Banca Tercas è stata sottoposta ad amministrazione straordinaria nell’aprile 2012. Circa un anno dopo, sono state avviate trattative con la Banca Popolare di Bari SCpA (BPB), la quale si è offerta di sottoscrivere un aumento di capitale a condizione che il FITD, un consorzio di diritto privato tra banche di tipo mutualistico, coprisse interamente il deficit patrimoniale di Banca Tercas. Agendo sulla base dell’art. 29 del proprio statuto, il consiglio del FITD ha quindi deciso, il 30 maggio 2014, d’intervenire a sostegno di Banca Tercas.

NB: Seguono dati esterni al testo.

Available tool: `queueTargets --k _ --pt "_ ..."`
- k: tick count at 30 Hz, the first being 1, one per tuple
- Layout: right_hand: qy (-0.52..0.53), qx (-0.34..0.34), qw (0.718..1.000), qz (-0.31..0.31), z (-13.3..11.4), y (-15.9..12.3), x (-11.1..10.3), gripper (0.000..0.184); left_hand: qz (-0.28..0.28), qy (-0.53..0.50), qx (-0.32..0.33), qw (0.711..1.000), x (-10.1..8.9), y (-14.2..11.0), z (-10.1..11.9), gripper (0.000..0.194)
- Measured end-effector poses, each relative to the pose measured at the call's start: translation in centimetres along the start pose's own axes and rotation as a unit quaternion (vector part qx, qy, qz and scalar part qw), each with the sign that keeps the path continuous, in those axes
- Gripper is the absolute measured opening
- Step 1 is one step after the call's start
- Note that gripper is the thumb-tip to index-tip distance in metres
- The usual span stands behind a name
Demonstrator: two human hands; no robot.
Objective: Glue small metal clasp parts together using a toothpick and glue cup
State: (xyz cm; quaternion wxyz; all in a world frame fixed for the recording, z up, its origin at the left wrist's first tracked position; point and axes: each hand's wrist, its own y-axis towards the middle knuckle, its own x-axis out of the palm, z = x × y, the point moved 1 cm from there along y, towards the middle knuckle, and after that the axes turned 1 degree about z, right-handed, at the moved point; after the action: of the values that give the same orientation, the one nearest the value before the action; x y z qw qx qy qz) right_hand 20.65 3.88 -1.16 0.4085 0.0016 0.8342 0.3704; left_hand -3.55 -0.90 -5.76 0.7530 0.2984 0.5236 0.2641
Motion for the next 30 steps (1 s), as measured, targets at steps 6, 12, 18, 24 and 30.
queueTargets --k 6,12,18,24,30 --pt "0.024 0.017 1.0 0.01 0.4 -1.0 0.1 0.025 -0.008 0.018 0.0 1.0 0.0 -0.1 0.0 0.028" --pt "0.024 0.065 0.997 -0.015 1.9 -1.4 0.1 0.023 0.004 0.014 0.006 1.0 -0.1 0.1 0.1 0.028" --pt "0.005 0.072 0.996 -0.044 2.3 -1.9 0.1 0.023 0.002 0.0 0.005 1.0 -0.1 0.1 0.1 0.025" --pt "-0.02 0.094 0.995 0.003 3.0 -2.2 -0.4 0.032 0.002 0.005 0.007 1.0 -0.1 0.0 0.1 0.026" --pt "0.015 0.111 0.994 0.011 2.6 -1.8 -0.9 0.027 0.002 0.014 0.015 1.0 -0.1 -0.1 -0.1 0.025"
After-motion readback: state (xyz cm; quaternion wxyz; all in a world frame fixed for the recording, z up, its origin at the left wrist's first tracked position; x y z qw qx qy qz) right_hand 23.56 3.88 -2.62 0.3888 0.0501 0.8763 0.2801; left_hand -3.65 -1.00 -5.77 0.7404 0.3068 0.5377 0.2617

Tale intervento, autorizzato dalla Banca d’Italia, ha consentito di coprire parzialmente le perdite ed aumentare il capitale a 230 milioni di euro mediante l’emissione di nuove azioni ordinarie riservate a BPB.

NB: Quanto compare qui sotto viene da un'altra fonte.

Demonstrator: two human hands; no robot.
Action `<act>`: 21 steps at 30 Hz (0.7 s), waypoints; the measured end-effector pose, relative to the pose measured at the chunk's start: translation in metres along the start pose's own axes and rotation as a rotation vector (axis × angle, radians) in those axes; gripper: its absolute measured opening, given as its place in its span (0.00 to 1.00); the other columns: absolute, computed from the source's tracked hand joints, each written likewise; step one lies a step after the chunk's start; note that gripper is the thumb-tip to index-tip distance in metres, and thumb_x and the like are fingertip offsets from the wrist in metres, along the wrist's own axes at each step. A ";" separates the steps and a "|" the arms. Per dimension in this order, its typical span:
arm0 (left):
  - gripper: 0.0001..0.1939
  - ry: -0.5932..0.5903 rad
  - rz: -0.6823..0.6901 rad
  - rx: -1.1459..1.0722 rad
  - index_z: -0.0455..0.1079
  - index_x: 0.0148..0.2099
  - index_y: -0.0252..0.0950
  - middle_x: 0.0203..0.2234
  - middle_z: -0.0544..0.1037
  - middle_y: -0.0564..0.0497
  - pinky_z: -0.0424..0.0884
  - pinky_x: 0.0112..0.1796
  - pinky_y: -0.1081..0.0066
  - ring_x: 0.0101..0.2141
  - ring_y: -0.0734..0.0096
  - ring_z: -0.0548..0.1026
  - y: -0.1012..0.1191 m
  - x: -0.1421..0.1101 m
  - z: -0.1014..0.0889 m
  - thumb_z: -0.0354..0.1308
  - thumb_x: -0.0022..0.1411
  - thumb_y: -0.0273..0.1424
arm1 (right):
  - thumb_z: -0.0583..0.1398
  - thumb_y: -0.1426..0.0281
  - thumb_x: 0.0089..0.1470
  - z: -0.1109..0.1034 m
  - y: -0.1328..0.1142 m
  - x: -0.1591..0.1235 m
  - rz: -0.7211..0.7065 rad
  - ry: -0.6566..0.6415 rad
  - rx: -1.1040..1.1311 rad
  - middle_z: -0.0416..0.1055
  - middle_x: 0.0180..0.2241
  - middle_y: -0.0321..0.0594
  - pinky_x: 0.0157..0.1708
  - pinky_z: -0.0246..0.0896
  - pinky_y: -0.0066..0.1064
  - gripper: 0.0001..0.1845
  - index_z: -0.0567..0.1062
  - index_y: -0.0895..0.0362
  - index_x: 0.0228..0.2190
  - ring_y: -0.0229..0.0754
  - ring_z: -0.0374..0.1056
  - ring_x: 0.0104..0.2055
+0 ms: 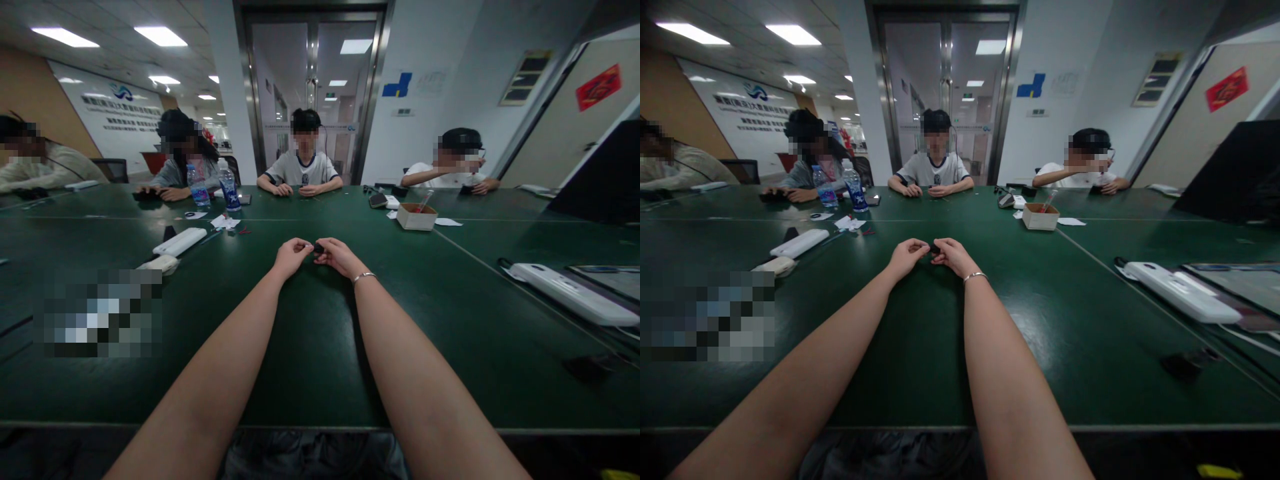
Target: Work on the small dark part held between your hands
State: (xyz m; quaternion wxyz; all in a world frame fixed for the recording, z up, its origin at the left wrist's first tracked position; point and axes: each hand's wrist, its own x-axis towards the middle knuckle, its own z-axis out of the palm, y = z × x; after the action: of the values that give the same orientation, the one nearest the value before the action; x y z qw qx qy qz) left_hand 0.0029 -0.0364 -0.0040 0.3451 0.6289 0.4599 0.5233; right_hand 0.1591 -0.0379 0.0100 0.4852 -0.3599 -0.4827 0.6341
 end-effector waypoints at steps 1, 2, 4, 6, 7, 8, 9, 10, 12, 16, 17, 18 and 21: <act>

Con la decisione del dicembre 2015, la Commissione aveva tuttavia ritenuto che tale intervento costituisse un aiuto di Stato incompatibile con il mercato interno concesso dalla Repubblica italiana a Tercas e ne ha ordinato il recupero.

L’Italia e il FITD, sostenute dalla Banca d’Italia, avevano impugnato con ricorso tale decisione avanti al Tribunale che nel marzo 2019 lo accoglieva, annullando la decisione della Commissione. Il Tribunale aveva ritenuto non soddisfatta la prima delle condizioni richieste affinché un aiuto sia qualificato come “aiuto di Stato” ai sensi dell’articolo 107, paragrafo 1, TFUE, ossia che sia concesso dallo Stato ovvero mediante risorse statali.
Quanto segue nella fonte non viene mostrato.